I have often observed (e.g. Boettiger & Hastings (2012) ) that if purely stochastic transitions out of a potential well happen, then they happen fast (dispite the fact that waiting time for them to happen is very long). Yesterday Marc mentioned an interesting proof of this from Don Ludwig, who was able to show that the waiting time to reach a large deviation in a time \(t\), given that it reaches it at all, is of the same order as the return time from the large deviation to the equilibrium, \(\log(L/\sigma)\). That’s an absolutely fascinating conclusion, indeed a bit stronger than even I had expected (the waiting time until an escape is observed rather different! – of order \(\exp(L^2/\sigma^2)\).

Don’s derivation is repeated in pages 302-311 Marc’s “Theoretical Biologist’s Toolbox,” rather delightfully too (e.g. the “Kumura Maneuver”, or sidenotes such as “it is also kind of fun to do a web search with key words ‘Dawson’s Integral’”). Lande (1985) provides a somewhat different derivation of the same result.

## Return time

The return time calculation is straight forward.

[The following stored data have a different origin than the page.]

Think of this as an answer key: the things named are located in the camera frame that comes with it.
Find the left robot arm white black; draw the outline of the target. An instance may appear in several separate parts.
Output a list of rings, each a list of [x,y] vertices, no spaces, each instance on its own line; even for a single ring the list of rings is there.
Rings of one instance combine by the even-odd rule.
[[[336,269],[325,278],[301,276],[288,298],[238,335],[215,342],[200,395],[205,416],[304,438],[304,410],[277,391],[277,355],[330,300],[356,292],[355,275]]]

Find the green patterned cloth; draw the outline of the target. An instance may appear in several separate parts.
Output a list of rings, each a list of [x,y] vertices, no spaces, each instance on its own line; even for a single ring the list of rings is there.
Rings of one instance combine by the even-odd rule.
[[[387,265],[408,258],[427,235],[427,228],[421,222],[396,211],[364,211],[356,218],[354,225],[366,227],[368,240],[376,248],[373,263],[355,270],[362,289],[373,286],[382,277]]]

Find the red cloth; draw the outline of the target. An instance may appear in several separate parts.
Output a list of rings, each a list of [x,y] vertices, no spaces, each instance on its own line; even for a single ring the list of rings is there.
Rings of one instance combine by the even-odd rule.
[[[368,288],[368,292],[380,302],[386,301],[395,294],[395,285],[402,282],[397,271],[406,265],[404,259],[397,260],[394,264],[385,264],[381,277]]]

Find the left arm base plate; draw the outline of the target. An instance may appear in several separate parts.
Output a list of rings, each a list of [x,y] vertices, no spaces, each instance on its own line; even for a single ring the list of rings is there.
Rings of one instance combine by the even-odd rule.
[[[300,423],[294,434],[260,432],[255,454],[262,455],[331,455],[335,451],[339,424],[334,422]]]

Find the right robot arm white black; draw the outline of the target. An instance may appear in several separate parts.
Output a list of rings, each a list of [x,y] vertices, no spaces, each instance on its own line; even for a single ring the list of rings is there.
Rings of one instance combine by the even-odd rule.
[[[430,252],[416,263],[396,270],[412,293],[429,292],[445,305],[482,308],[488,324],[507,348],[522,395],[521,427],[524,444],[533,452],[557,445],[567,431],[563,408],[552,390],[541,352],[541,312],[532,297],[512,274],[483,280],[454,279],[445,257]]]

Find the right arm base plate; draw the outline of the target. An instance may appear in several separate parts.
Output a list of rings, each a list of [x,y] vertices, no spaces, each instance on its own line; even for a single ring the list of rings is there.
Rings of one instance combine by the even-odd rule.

Consider our OU model

\[dX = - X dt + \sigma dB_t\]

We ask for the return time into a neighborhood \(\sigma\) of the origin, starting at \(X_0 = L\) distant from the origin. The deterministic solution

\[ \tfrac{dx}{dt} = - x \]

implies $x_t = L (1 - e^{-t}) $, so setting \(x_t = \sigma_t\) and solving for \(t\), we find that \(x_t\) is within \(\sigma\) of \(t\) in time \(\log{L} - \log{\sigma}\), or \(\log{L/\sigma}\), as claimed.

## Waiting time

The time we must wait before any trajectory can reach a given boundary is a classic hitting-time problem for the OU process that can be solved in several ways. Any of these basically start from PDE that must be satisfied for the hitting time (e.g. see Crispin Gardner, Stochastic Methods) for the OU process at stationary state (\(T_t = 0\)),

\[ \tfrac{\sigma^2}{2} T_{xx} - x T_x = -1 \]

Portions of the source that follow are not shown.